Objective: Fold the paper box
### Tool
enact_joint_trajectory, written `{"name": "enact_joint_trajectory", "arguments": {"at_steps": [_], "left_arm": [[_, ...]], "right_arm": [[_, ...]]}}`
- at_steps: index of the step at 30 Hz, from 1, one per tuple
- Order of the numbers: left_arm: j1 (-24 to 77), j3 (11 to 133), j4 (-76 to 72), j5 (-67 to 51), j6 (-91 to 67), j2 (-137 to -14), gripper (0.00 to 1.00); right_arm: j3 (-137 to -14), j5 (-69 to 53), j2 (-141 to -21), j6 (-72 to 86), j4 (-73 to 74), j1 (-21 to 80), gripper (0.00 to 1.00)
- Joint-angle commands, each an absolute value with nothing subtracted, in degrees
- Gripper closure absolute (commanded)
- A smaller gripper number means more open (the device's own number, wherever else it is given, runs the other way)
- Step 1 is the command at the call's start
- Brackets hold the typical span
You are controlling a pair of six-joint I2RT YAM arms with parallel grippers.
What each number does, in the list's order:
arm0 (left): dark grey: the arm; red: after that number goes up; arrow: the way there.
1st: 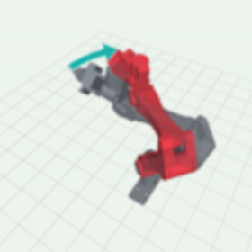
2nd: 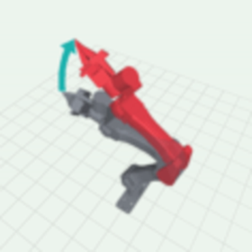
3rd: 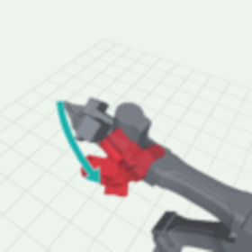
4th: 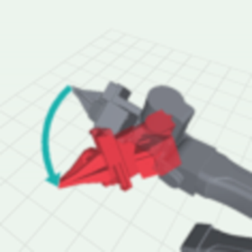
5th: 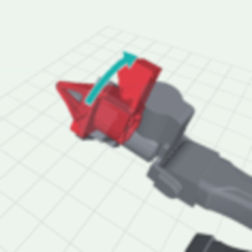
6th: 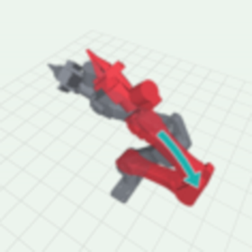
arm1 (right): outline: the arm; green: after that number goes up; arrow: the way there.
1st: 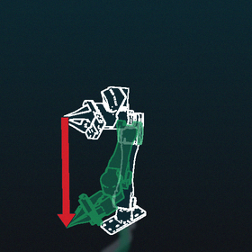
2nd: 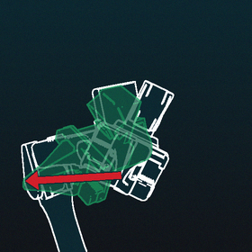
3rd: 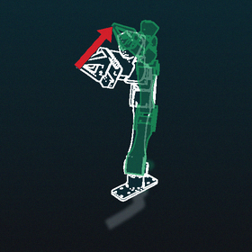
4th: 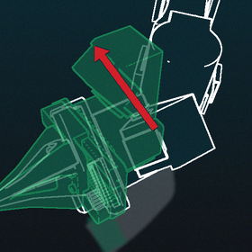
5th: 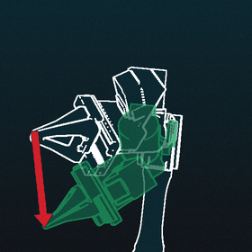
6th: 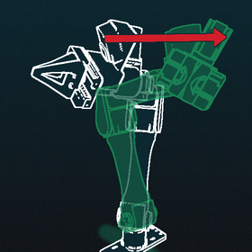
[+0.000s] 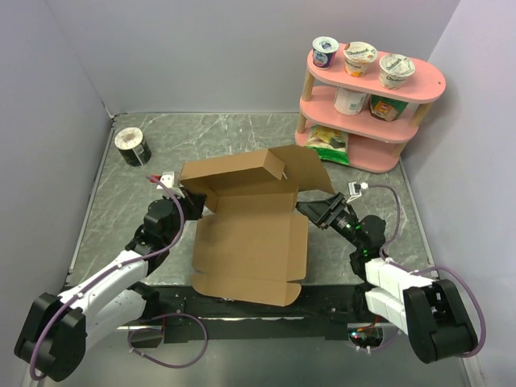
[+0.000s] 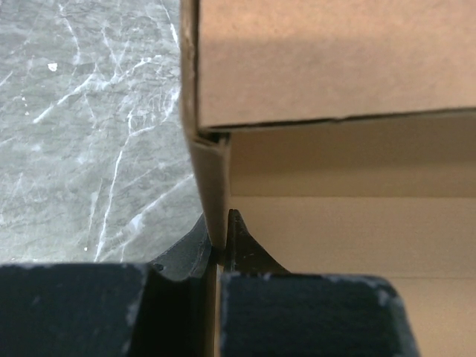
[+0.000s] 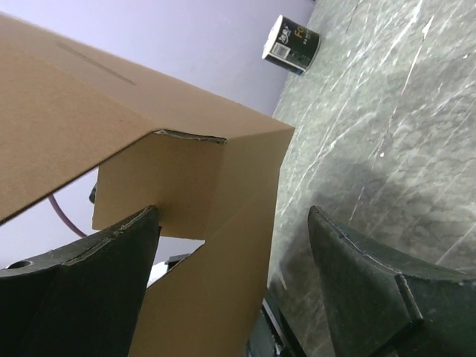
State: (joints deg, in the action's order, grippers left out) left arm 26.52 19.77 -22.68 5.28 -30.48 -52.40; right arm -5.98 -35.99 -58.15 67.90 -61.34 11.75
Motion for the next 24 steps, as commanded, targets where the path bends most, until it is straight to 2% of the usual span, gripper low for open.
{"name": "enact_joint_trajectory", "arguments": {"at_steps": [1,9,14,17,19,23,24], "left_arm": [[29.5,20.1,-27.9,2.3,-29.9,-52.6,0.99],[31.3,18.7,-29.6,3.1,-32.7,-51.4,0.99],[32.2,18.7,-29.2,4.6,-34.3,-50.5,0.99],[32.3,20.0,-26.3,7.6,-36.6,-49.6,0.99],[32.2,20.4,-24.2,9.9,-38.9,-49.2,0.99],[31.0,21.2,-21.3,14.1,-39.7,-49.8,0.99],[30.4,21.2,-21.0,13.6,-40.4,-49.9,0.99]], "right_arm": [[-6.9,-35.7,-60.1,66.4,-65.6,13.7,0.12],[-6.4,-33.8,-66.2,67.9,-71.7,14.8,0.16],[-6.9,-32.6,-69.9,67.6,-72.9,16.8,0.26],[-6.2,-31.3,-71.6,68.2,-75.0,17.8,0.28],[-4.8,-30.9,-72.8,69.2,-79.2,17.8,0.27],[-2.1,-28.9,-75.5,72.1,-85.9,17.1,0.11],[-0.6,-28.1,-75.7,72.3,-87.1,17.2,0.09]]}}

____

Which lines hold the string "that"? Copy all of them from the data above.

arm0 (left): dark grey: the arm; red: after that number goes up; arrow: the way there.
arm1 (right): outline: the arm; green: after that number goes up; arrow: the way there.

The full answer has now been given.